MATERIAL SUPPLIED Start Marker

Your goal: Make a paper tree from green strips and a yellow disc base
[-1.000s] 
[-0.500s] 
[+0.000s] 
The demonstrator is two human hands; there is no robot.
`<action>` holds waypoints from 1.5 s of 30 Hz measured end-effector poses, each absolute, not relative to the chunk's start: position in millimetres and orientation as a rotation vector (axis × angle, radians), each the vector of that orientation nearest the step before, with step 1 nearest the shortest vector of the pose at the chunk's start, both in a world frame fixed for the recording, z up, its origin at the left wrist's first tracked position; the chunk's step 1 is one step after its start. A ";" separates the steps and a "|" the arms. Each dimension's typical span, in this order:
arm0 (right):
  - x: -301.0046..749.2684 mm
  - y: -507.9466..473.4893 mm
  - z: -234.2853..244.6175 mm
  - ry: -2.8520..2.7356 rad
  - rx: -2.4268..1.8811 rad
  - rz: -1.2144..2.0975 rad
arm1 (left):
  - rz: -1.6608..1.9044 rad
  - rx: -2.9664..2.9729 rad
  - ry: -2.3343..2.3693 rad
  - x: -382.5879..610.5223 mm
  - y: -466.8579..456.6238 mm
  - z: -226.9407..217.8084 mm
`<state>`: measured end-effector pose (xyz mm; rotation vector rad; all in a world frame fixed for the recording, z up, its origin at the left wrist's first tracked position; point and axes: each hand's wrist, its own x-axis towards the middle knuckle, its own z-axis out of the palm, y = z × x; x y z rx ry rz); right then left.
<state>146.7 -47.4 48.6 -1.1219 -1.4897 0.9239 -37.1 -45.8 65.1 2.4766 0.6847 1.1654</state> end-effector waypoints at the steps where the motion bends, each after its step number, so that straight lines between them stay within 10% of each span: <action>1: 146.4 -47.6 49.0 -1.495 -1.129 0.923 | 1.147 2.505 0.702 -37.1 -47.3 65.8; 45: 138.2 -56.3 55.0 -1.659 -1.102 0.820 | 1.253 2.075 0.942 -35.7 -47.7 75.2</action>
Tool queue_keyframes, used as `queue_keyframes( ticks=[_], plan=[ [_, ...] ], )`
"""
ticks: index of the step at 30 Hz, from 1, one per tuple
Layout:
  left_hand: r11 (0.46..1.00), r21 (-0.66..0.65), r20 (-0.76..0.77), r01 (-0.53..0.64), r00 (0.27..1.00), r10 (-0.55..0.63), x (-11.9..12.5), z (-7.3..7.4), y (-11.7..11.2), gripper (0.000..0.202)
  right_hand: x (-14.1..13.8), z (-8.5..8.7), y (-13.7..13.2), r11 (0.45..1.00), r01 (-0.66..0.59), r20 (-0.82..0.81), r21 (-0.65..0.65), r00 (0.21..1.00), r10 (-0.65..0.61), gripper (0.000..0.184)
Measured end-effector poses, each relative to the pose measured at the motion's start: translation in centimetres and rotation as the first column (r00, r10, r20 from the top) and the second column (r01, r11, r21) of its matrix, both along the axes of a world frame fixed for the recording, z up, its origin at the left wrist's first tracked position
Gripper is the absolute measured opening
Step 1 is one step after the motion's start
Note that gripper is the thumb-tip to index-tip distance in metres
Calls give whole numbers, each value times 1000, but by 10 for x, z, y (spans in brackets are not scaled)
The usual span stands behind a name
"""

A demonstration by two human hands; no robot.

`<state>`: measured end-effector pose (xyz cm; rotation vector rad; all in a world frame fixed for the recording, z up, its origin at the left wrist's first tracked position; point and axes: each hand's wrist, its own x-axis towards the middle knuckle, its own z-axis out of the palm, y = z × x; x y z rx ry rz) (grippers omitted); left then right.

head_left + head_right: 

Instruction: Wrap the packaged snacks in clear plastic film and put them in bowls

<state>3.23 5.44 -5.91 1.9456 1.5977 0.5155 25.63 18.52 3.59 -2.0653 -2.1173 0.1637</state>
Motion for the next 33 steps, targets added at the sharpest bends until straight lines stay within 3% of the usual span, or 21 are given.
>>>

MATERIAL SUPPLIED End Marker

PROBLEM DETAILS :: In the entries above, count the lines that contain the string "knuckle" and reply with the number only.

RESULT OF THIS TASK :: 2